Sana:利用线性扩散变换器实现高效的高分辨率图像合成
[论文] [Github] [项目]
由具有 32 倍潜在空间的DC-AE提供支持。
提示支持英文、中文和表情符号。
我们介绍了 Sana,一个文本到图像的框架,可以高效地生成高达 4096 的图像×4096 分辨率。Sana 可以以极快的速度合成高分辨率、高质量图像,并具有强大的文本图像对齐功能,可在笔记本电脑 GPU 上部署。核心设计包括:(1)深度压缩自动编码器:与仅将图像压缩到 8 的传统 AE 不同×,我们训练了一个可以压缩图像的 AE 32×,有效减少潜在标记的数量。(2)线性 DiT:我们用线性注意力取代 DiT 中的所有原始注意力,这在高分辨率下效率更高,且不会牺牲质量。(3)仅解码器的文本编码器:我们用现代仅解码器的小型 LLM 替换 T5 作为文本编码器,并设计了具有上下文学习的复杂人工指令以增强图像-文本对齐。(4)高效训练和采样:我们提出 Flow-DPM-Solver 来减少采样步骤,通过高效的字幕标记和选择来加速收敛。因此,Sana-0.6B 与现代巨型扩散模型(例如 Flux-12B)非常有竞争力,在测量的吞吐量上小 20 倍,快 100 多倍。此外,Sana-0.6B 可以部署在 16GB 笔记本电脑 GPU 上,只需不到 1 秒即可生成 1024×1024 分辨率图像。Sana 可实现低成本内容创建。代码和模型将公开发布。

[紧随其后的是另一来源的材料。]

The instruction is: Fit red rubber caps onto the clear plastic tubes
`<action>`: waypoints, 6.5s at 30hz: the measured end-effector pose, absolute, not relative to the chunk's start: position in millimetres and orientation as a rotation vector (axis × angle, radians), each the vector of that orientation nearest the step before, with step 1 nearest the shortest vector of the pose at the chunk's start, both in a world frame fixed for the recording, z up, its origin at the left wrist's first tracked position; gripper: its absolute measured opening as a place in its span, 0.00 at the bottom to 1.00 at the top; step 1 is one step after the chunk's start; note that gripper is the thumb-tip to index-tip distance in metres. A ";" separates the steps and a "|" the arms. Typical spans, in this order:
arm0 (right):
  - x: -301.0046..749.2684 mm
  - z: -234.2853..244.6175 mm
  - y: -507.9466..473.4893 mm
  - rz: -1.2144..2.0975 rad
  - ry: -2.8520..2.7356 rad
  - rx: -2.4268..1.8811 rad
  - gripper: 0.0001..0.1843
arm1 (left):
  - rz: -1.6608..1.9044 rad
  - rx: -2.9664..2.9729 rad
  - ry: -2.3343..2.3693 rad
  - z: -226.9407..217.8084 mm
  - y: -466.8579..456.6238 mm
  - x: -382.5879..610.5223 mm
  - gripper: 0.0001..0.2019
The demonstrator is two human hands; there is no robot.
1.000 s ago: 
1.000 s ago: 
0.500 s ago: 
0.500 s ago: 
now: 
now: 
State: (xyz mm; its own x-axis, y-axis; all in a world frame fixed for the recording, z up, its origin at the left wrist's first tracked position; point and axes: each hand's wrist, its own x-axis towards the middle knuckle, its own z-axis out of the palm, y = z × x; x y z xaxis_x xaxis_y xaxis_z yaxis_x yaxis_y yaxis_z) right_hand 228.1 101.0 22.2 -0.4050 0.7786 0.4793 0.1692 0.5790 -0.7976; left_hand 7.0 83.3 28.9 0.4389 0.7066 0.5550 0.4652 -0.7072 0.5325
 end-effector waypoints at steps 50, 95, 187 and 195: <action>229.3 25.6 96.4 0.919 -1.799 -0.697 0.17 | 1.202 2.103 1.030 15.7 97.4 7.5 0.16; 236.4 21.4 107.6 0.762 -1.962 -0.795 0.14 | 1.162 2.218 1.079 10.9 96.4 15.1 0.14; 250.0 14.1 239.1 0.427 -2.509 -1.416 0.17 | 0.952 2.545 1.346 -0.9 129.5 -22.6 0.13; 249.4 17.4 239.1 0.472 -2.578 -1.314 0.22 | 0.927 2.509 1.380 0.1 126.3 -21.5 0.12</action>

We introduce Sana, a text-to-image framework that can efficiently generate images up to 4096×4096 resolution. Sana can synthesize high-resolution, high-quality images with strong text-image alignment at a remarkably fast speed, deployable on laptop GPU. Core designs include: (1) Deep compression autoencoder: unlike traditional AEs, which compress images only 8×, we trained an AE that can compress images 32×, effectively reducing the number of latent tokens. (2) Linear DiT: we replace all vanilla attention in DiT with linear attention, which is more efficient at high resolutions without sacrificing quality. (3) Decoder-only text encoder: we replaced T5 with modern decoder-only small LLM as the text encoder and designed complex human instruction with in-context learning to enhance the image-text alignment. (4) Efficient training and sampling: we propose Flow-DPM-Solver to reduce sampling steps, with efficient caption labeling and selection to accelerate convergence. As a result, Sana-0.6B is very competitive with modern giant diffusion model (e.g. Flux-12B), being 20 times smaller and 100+ times faster in measured throughput. Moreover, Sana-0.6B can be deployed on a 16GB laptop GPU, taking less than 1 second to generate a 1024×1024 resolution image. Sana enables content creation at low cost. Code and model will be publicly released.